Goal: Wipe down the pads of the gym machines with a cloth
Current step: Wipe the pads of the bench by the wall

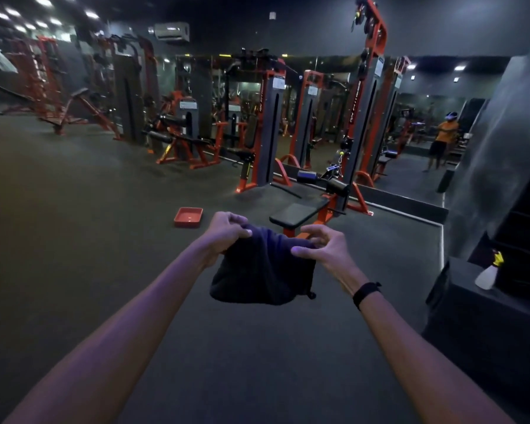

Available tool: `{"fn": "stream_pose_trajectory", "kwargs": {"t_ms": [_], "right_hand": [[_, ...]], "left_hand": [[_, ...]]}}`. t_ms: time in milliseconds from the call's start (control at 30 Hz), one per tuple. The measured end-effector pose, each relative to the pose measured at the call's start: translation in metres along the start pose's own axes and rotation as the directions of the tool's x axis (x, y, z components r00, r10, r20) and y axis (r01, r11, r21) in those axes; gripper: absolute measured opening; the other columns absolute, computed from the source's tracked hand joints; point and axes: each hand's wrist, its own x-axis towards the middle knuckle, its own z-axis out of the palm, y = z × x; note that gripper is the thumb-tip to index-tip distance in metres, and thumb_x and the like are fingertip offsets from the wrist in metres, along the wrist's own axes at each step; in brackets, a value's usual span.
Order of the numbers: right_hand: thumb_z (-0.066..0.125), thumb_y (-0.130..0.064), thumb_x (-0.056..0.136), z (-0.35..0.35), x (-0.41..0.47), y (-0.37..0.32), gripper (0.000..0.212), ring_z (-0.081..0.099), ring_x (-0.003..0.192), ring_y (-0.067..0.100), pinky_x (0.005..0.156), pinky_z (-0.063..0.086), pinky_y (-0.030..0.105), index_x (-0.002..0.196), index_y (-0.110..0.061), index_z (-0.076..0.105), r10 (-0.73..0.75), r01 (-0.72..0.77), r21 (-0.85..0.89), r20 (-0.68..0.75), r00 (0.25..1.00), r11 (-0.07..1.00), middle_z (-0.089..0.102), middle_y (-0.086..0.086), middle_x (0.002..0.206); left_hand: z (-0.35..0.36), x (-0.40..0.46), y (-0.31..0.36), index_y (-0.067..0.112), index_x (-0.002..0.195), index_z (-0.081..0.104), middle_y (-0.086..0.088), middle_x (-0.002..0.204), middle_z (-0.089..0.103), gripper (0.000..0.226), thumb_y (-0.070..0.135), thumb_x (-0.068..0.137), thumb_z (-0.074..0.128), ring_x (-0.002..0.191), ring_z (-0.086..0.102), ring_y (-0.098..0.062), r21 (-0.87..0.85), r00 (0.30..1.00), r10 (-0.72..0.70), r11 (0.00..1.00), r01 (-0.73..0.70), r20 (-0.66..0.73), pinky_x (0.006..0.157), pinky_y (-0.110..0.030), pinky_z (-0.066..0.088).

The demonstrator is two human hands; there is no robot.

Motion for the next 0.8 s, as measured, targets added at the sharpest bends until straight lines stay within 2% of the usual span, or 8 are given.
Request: {"fn": "stream_pose_trajectory", "kwargs": {"t_ms": [100,167,233,300,400,467,633,800], "right_hand": [[0.095,-0.015,0.061,0.021,0.053,0.013,0.055,0.063,0.096,0.021,0.086,0.057,0.04,0.111,-0.018,0.072,-0.061,0.068,-0.235,0.037,0.997,0.97,0.066,0.001,0.102],[0.09,-0.004,0.065,0.036,0.094,0.023,0.045,0.065,0.095,0.021,0.09,0.056,0.042,0.106,-0.014,0.075,-0.095,0.114,-0.344,0.071,0.993,0.932,0.071,0.005,0.104],[0.087,-0.002,0.069,0.048,0.131,0.028,0.035,0.066,0.093,0.018,0.09,0.055,0.037,0.103,-0.009,0.077,-0.121,0.15,-0.417,0.094,0.988,0.897,0.074,0.008,0.102],[0.084,-0.005,0.075,0.058,0.171,0.034,0.028,0.065,0.09,0.017,0.086,0.053,0.03,0.102,-0.008,0.077,-0.163,0.191,-0.469,0.1,0.982,0.862,0.074,0.008,0.099],[0.077,-0.008,0.084,0.071,0.239,0.045,0.019,0.064,0.089,0.015,0.078,0.044,0.02,0.103,-0.008,0.075,-0.197,0.232,-0.506,0.123,0.973,0.831,0.071,0.005,0.096],[0.071,-0.009,0.09,0.079,0.286,0.048,0.015,0.064,0.093,0.02,0.08,0.045,0.025,0.105,-0.008,0.072,-0.212,0.263,-0.521,0.156,0.965,0.812,0.07,0.007,0.099],[0.059,-0.017,0.098,0.094,0.421,0.038,0.012,0.06,0.103,0.027,0.091,0.049,0.044,0.11,-0.016,0.063,-0.251,0.331,-0.543,0.219,0.943,0.771,0.066,0.01,0.107],[0.058,-0.013,0.098,0.14,0.527,0.029,0.013,0.06,0.1,0.024,0.088,0.048,0.039,0.11,-0.014,0.064,-0.31,0.445,-0.484,0.335,0.89,0.753,0.067,0.009,0.104]], "left_hand": [[-0.013,0.047,0.0,0.011,0.114,0.064,-0.005,0.103,0.066,0.037,-0.007,0.082,0.073,0.086,0.063,-0.009,0.163,0.995,0.071,0.983,-0.081,0.066,0.061,-0.015,0.049],[-0.022,0.084,-0.007,0.009,0.111,0.069,-0.002,0.098,0.067,0.04,-0.011,0.076,0.074,0.089,0.065,-0.012,0.261,0.993,0.102,0.958,-0.116,0.066,0.073,-0.022,0.056],[-0.028,0.117,-0.018,0.01,0.106,0.072,-0.001,0.092,0.067,0.041,-0.012,0.071,0.076,0.088,0.065,-0.015,0.34,0.993,0.109,0.933,-0.117,0.043,0.081,-0.029,0.056],[-0.034,0.151,-0.028,0.012,0.103,0.072,-0.002,0.093,0.068,0.042,-0.01,0.067,0.077,0.088,0.064,-0.016,0.405,0.993,0.118,0.908,-0.112,0.011,0.079,-0.028,0.055],[-0.042,0.215,-0.04,0.012,0.104,0.073,-0.007,0.103,0.07,0.037,-0.001,0.07,0.076,0.096,0.065,-0.02,0.531,0.982,0.188,0.836,-0.14,-0.036,0.081,-0.028,0.053],[-0.05,0.261,-0.039,0.012,0.103,0.074,-0.009,0.105,0.071,0.028,0.006,0.076,0.076,0.102,0.065,-0.025,0.61,0.969,0.238,0.778,-0.15,-0.066,0.089,-0.036,0.053],[-0.081,0.378,-0.015,0.024,0.1,0.068,-0.005,0.111,0.067,0.014,0.03,0.088,0.07,0.109,0.062,-0.029,0.753,0.956,0.25,0.656,-0.051,-0.153,0.084,-0.038,0.049],[-0.119,0.454,-0.027,0.023,0.103,0.067,-0.005,0.115,0.064,0.019,0.039,0.091,0.065,0.113,0.059,-0.03,0.806,0.918,0.285,0.589,0.059,-0.275,0.089,-0.041,0.044]]}}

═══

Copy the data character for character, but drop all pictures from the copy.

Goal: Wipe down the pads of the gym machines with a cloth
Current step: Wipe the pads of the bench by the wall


Available tool: `{"fn": "stream_pose_trajectory", "kwargs": {"t_ms": [_], "right_hand": [[_, ...]], "left_hand": [[_, ...]]}}`. t_ms: time in milliseconds from the call's start (control at 30 Hz), one per tuple. The measured end-effector pose, each relative to the pose measured at the call's start: translation in metres along the start pose's own axes and rotation as the directions of the tool's x axis (x, y, z components r00, r10, r20) and y axis (r01, r11, r21) in those axes; gripper: absolute measured opening; the other columns absolute, computed from the source's tracked hand joints; point and axes: each hand's wrist, its own x-axis towards the middle knuckle, its own z-axis out of the palm, y = z × x; note that gripper is the thumb-tip to index-tip distance in metres, and thumb_x and the like are fingertip offsets from the wrist in metres, along the wrist's own axes at each step; in brackets, a value's usual span.
Order of the numbers: right_hand: thumb_z (-0.066..0.125), thumb_y (-0.130..0.064), thumb_x (-0.056..0.136), z (-0.35..0.35), x (-0.41..0.47), y (-0.37..0.32), gripper (0.000..0.212), ring_z (-0.081..0.099), ring_x (-0.003..0.192), ring_y (-0.067..0.100), pinky_x (0.005..0.156), pinky_z (-0.063..0.086), pinky_y (-0.030..0.105), index_x (-0.002..0.196), index_y (-0.110..0.061), index_z (-0.076..0.105), r10 (-0.73..0.75), r01 (-0.72..0.77), r21 (-0.85..0.89), r20 (-0.68..0.75), r00 (0.25..1.00), r11 (-0.07..1.00), middle_z (-0.089..0.102), middle_y (-0.086..0.086), middle_x (0.002..0.206); left_hand: z (-0.35..0.36), x (-0.40..0.46), y (-0.31..0.36), index_y (-0.067..0.112), index_x (-0.002..0.195), index_z (-0.081..0.104), middle_y (-0.086..0.088), middle_x (-0.002..0.204), middle_z (-0.089..0.103), gripper (0.000..0.226), thumb_y (-0.070..0.135), thumb_x (-0.068..0.137), thumb_z (-0.074..0.128), ring_x (-0.002..0.191), ring_z (-0.086..0.102), ring_y (-0.098..0.062), r21 (-0.87..0.85), r00 (0.30..1.00), r10 (-0.72..0.70), r11 (0.00..1.00), r01 (-0.73..0.70), r20 (-0.66..0.73), pinky_x (0.006..0.157), pinky_y (-0.110..0.030), pinky_z (-0.066..0.088).

The demonstrator is two human hands; there is no robot.

Motion for the next 0.8 s, as measured, targets added at the sharpest bends until straight lines stay within 2% of the usual span, or 8 are given.
Request: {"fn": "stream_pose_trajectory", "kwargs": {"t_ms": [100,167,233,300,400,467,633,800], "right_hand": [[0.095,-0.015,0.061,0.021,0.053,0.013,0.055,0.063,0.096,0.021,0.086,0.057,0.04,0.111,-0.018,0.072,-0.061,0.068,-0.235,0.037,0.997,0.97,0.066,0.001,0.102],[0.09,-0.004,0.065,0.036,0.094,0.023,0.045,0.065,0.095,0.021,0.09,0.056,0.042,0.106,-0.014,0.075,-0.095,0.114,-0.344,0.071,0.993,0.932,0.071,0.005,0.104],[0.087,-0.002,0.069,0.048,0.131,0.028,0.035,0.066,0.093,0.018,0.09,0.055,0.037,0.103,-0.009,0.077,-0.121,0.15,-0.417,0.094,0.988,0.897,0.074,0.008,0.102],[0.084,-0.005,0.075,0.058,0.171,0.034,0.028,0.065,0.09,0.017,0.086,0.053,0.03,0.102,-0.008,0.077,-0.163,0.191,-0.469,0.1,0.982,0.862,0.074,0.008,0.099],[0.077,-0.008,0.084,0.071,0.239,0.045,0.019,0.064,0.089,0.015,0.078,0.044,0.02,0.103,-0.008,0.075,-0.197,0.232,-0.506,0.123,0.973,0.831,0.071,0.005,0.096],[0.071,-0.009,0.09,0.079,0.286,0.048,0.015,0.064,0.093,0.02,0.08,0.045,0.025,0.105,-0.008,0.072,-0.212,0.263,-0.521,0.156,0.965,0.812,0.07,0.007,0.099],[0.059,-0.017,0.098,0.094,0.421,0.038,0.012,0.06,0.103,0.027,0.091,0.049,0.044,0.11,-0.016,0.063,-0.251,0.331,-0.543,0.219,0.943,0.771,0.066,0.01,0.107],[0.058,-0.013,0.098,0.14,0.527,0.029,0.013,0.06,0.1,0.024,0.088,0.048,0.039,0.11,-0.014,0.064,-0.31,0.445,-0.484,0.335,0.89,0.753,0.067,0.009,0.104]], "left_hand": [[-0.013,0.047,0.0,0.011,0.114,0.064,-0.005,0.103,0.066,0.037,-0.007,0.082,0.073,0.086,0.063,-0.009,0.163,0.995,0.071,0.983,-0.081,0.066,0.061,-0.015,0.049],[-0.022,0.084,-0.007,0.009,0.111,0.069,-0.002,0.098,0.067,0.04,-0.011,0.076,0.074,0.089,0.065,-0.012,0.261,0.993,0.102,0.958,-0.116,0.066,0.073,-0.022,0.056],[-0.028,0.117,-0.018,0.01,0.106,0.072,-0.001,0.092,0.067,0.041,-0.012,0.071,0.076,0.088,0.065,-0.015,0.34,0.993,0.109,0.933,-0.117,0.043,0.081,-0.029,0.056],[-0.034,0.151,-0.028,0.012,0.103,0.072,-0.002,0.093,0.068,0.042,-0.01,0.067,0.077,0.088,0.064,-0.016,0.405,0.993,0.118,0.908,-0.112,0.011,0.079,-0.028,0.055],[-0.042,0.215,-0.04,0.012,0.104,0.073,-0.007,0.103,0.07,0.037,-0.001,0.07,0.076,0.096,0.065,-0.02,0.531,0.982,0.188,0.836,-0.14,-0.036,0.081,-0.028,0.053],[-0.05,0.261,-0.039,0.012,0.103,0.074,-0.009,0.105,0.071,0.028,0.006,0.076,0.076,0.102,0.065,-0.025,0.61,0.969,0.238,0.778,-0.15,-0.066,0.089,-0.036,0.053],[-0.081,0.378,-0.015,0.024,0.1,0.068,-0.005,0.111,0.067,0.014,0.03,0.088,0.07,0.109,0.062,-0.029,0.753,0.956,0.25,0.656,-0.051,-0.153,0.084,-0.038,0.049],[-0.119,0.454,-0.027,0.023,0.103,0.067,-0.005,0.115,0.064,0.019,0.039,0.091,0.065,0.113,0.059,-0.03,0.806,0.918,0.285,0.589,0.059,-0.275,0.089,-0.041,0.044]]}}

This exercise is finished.